In full and without change, return each entry.

■ SUPPLIED ENTRIES
════
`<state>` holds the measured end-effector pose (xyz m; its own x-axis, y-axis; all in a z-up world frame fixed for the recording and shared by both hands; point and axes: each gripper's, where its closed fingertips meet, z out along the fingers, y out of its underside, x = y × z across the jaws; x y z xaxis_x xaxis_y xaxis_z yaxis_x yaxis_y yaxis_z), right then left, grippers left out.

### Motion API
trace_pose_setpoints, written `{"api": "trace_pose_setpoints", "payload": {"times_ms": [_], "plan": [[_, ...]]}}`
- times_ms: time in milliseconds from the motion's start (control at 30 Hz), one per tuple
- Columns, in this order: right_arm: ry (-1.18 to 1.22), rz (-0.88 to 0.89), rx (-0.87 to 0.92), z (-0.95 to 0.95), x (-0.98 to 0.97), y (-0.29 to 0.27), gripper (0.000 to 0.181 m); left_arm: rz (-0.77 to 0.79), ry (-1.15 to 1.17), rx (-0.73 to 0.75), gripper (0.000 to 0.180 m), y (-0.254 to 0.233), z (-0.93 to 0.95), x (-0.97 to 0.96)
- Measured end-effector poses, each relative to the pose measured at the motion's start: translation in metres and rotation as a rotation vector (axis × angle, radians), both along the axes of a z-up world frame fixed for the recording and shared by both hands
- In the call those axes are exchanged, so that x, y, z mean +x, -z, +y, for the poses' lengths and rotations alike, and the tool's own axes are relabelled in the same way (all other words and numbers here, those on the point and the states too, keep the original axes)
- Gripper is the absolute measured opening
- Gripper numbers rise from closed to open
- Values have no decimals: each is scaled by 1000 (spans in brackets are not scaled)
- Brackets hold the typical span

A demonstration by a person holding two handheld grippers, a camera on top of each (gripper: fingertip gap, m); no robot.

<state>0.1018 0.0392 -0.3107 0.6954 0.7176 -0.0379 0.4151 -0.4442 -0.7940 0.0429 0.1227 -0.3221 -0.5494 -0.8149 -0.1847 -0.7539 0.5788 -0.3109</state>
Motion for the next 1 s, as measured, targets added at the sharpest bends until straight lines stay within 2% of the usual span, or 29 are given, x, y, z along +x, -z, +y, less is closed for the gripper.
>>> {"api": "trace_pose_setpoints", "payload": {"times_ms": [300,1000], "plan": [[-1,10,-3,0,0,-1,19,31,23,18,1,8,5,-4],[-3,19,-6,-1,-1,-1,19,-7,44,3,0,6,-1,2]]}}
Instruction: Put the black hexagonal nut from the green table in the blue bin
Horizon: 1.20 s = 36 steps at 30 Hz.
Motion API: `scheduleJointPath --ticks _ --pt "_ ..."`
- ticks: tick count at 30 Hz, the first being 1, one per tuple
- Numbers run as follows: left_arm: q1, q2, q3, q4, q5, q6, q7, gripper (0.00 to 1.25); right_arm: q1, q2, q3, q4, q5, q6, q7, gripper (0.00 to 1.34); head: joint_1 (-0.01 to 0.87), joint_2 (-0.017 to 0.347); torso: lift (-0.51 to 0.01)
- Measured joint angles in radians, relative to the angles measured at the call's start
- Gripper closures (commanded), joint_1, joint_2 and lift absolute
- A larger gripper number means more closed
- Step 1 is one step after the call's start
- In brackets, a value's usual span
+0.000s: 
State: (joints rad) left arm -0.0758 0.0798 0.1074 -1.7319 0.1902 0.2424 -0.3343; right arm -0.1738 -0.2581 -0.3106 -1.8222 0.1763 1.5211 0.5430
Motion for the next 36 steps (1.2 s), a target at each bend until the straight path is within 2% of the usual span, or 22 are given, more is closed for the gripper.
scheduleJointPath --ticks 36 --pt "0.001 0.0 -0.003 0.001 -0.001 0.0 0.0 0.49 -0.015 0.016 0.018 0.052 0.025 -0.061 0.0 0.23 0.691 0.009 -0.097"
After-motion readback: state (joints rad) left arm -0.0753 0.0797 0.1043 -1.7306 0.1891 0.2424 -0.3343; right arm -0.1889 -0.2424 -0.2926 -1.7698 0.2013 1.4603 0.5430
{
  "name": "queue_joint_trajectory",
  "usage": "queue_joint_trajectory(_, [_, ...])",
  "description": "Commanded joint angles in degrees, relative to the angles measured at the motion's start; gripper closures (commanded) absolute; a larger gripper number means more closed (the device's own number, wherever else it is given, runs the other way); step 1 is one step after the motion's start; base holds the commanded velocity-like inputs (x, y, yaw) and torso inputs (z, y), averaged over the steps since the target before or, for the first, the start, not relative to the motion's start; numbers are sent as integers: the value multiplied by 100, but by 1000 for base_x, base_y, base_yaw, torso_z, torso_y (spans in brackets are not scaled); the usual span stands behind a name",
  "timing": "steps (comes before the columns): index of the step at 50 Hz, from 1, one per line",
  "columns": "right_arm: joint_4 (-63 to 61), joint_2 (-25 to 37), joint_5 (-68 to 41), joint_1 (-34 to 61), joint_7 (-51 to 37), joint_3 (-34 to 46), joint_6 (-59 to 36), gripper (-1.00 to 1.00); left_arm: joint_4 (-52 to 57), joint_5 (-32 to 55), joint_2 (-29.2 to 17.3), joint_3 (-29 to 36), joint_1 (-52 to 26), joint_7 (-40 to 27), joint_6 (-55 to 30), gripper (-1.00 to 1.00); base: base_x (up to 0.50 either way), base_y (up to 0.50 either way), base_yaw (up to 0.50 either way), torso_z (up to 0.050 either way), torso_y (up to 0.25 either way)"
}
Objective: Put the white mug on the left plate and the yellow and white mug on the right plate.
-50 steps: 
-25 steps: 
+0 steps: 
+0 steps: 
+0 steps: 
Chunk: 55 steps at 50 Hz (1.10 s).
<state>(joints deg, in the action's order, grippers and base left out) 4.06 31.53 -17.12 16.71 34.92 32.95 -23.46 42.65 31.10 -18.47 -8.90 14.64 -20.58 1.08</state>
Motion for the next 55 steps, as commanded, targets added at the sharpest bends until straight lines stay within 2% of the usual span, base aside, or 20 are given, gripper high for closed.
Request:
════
■ WRITTEN SOLUTION
`<state>` holds the measured end-effector pose (xyz m; its own x-axis, y-axis; all in a z-up world frame fixed for the recording and shared by both hands; point and axes: each gripper's, where its closed fingertips meet, z out along the fingers, y out of its underside, x = y × z across the jaws; x y z xaxis_x xaxis_y xaxis_z yaxis_x yaxis_y yaxis_z), right then left, grippers left out.

### Motion API
trace_pose_setpoints, written `{"api": "trace_pose_setpoints", "payload": {"times_ms": [_], "plan": [[_, ...]]}}`
- times_ms: time in milliseconds from the motion's start (control at 30 Hz), one per tuple
- Columns, in this order: right_arm: ry (-1.18 to 1.22), rz (-0.88 to 0.89), rx (-0.87 to 0.92), z (-0.95 to 0.95), x (-0.98 to 0.97), y (-0.29 to 0.27), gripper (0.000 to 0.181 m); left_arm: rz (-0.77 to 0.79), ry (-1.15 to 1.17), rx (-0.73 to 0.75), gripper (0.000 to 0.180 m), y (-0.254 to 0.233), z (-0.93 to 0.95), x (-0.97 to 0.96)
- Measured end-effector poses, each relative to the pose measured at the motion's start: translation in metres and rotation as a rotation vector (axis × angle, radians), both along the axes of a z-up world frame fixed for the recording and shared by both hands
- In the call those axes are exchanged, so that x, y, z mean +x, -z, +y, for the poses' lengths and rotations alike, and the tool's own axes are relabelled in the same way (all other words and numbers here, those on the point and the states too, keep the original axes)
- Gripper is the absolute measured opening
- Gripper numbers rise from closed to open
- Values have no decimals: each is scaled by 1000 (spans in brackets are not scaled)
- Brackets hold the typical span

A demonstration by a person holding two handheld grippers, a camera on top of each (gripper: fingertip gap, m); no robot.

<state>0.1018 0.0392 -0.3107 0.6954 0.7176 -0.0379 0.4151 -0.4442 -0.7940 0.0429 0.1227 -0.3221 -0.5494 -0.8149 -0.1847 -0.7539 0.5788 -0.3109</state>
Motion for the next 1 s, as measured, targets added at the sharpest bends until straight lines stay within 2% of the usual span, or 29 are given, x, y, z along +x, -z, +y, less is closed for the gripper.
>>> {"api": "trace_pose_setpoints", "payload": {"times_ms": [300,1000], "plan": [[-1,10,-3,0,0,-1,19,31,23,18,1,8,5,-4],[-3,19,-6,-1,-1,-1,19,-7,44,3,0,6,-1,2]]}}
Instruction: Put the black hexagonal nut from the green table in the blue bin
Horizon: 1.20 s = 36 steps at 30 Hz.
Motion API: `scheduleJointPath --ticks _ --pt "_ ..."`
- ticks: tick count at 30 Hz, the first being 1, one per tuple
- Numbers run as follows: left_arm: q1, q2, q3, q4, q5, q6, q7, gripper (0.00 to 1.25); right_arm: q1, q2, q3, q4, q5, q6, q7, gripper (0.00 to 1.34); head: joint_1 (-0.01 to 0.87), joint_2 (-0.017 to 0.347); torso: lift (-0.51 to 0.01)
- Measured joint angles in radians, relative to the angles measured at the call's start
- Gripper closures (commanded), joint_1, joint_2 and lift absolute
- A larger gripper number means more closed
- Step 1 is one step after the call's start
- In brackets, a value's usual span
+0.000s: 
State: (joints rad) left arm -0.0758 0.0798 0.1074 -1.7319 0.1902 0.2424 -0.3343; right arm -0.1738 -0.2581 -0.3106 -1.8222 0.1763 1.5211 0.5430
Motion for the next 36 steps (1.2 s), a target at each bend until the straight path is within 2% of the usual span, or 22 are given, more is closed for the gripper.
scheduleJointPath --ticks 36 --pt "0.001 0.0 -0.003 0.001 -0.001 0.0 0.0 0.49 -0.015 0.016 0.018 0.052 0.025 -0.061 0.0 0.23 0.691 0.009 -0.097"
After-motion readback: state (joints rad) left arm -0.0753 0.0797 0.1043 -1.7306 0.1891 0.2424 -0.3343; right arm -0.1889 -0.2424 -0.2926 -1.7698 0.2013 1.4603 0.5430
{
  "name": "queue_joint_trajectory",
  "usage": "queue_joint_trajectory(_, [_, ...])",
  "description": "Commanded joint angles in degrees, relative to the angles measured at the motion's start; gripper closures (commanded) absolute; a larger gripper number means more closed (the device's own number, wherever else it is given, runs the other way); step 1 is one step after the motion's start; base holds the commanded velocity-like inputs (x, y, yaw) and torso inputs (z, y), averaged over the steps since the target before or, for the first, the start, not relative to the motion's start; numbers are sent as integers: the value multiplied by 100, but by 1000 for base_x, base_y, base_yaw, torso_z, torso_y (spans in brackets are not scaled); the usual span stands behind a name",
  "timing": "steps (comes before the columns): index of the step at 50 Hz, from 1, one per line",
  "columns": "right_arm: joint_4 (-63 to 61), joint_2 (-25 to 37), joint_5 (-68 to 41), joint_1 (-34 to 61), joint_7 (-51 to 37), joint_3 (-34 to 46), joint_6 (-59 to 36), gripper (-1.00 to 1.00); left_arm: joint_4 (-52 to 57), joint_5 (-32 to 55), joint_2 (-29.2 to 17.3), joint_3 (-29 to 36), joint_1 (-52 to 26), joint_7 (-40 to 27), joint_6 (-55 to 30), gripper (-1.00 to 1.00); base: base_x (up to 0.50 either way), base_y (up to 0.50 either way), base_yaw (up to 0.50 either way), torso_z (up to 0.050 either way), torso_y (up to 0.25 either way)"
}
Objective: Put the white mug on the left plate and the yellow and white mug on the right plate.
-50 steps: 
-25 steps: 
+0 steps: 
+0 steps: 
+0 steps: 
Chunk: 55 steps at 50 Hz (1.10 s).
<state>(joints deg, in the action's order, grippers and base left out) 4.06 31.53 -17.12 16.71 34.92 32.95 -23.46 42.65 31.10 -18.47 -8.90 14.64 -20.58 1.08</state>
Motion for the next 55 steps, as commanded, targets added at the sharpest bends until straight lines stay within 2% of the usual span, base aside, or 20 are given, gripper high for closed.
Request:

Nothing more belongs to this exercise.